Philatelic Society of Lancaster County
The James Buchanan Chapter #173 of the American Philatelic Society
Chapter 118 of the American Topical Association
Exhibit: Post Offices of Lancaster County, Pennsylvania, by James G. Boyles (1937-2012), Gold Medal Exhibit
Background: Lancaster County, located in the southeastern section of Pennsylvania, was established in 1729 from portions of Chester County. The postal system evolved early in Lancaster County due to its proximity to Philadelphia and Baltimore ports. Early Pony Express and Stage Coach routes that gradually became the Philadelphia-Lancaster Turnpike gave Lancaster the distinction of being the largest inland town in the United States for many years. As the routes expanded so did the evolution of towns. The presence of a river helped establish towns along its banks and the ever pressing expansion north and west helped establish small towns along the way. The County also had many Indian settlements thus establishing trading posts that gradually became towns.
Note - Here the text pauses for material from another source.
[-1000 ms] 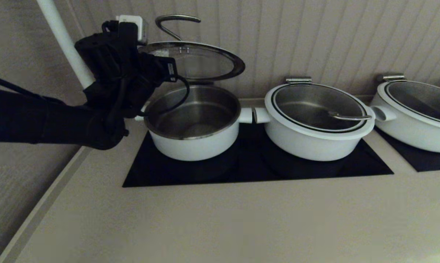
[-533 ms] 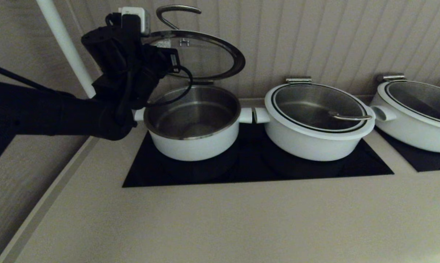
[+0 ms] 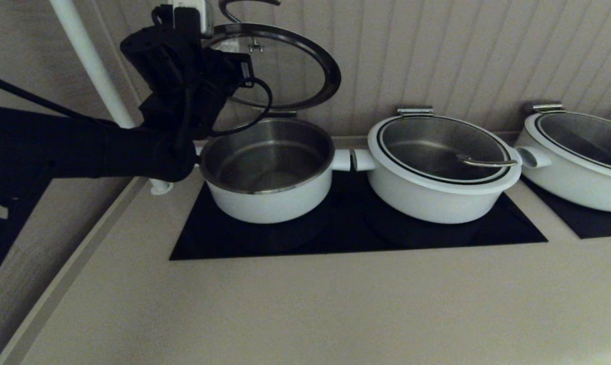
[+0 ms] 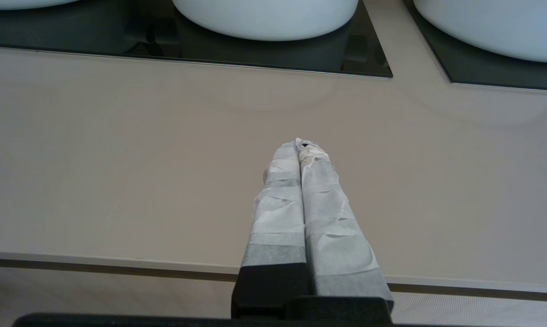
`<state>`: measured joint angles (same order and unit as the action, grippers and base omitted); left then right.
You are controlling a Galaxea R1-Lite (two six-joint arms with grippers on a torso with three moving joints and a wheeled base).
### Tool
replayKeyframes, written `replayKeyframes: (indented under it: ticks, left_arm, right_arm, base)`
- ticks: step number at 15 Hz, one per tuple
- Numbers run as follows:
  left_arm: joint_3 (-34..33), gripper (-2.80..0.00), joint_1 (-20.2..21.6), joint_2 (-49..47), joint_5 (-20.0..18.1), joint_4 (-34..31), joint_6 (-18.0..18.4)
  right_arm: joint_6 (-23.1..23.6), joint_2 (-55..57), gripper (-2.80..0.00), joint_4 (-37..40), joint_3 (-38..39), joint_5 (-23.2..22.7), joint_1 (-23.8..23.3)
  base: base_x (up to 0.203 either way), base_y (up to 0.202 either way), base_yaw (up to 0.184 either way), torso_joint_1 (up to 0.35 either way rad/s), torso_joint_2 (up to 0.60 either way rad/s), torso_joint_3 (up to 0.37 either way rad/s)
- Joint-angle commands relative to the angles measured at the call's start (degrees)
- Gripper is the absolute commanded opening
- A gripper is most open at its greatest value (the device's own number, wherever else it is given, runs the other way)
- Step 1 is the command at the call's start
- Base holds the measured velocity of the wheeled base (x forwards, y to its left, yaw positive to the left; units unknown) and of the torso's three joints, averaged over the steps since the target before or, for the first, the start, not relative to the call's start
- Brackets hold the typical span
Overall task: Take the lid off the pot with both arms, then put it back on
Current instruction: Open the pot lid completely, then close the pot lid
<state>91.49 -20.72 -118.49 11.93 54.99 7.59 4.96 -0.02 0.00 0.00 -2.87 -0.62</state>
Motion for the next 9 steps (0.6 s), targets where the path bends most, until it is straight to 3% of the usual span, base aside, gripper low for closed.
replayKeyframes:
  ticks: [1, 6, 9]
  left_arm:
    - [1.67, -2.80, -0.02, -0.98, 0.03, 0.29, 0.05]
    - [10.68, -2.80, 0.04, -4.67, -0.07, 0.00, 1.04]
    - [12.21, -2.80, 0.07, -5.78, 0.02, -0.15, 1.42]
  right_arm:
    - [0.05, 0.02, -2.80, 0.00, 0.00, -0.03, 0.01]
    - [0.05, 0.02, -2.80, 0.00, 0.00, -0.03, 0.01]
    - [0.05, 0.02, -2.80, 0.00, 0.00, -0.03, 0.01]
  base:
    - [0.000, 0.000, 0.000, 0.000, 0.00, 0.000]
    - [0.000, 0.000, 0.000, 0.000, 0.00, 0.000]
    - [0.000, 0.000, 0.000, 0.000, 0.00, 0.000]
Objective: This exhibit is an overview of postal history examples of Lancaster County towns. It includes manuscript, stampless and stamped cover examples from current towns and discontinued post offices. This exhibits does not include all Lancaster County towns or postal history.
The towns are listed in chronological order by the year that the post office was established. The presence of a postal facility is essentially the result of towns being formed along the traveled paths and routes of earlier settlers.
Covers shown in this exhibit are only examples of a few of the towns postal marking. The dates of the covers do not correspond to the establishment of the town or the post office. Postal rates and postmasters are listed for the date of the exhibited covers to increase the knowledge of the period and to show the progression of rates throughout the years.
This exhibit cannot currently be considered for its philatelic expertise; however, it is an array of Lancaster County Postal History tidbits and information, and it is a work in progress.
Noteworthy Material: Covers matted in green are of special philatelic or general interest.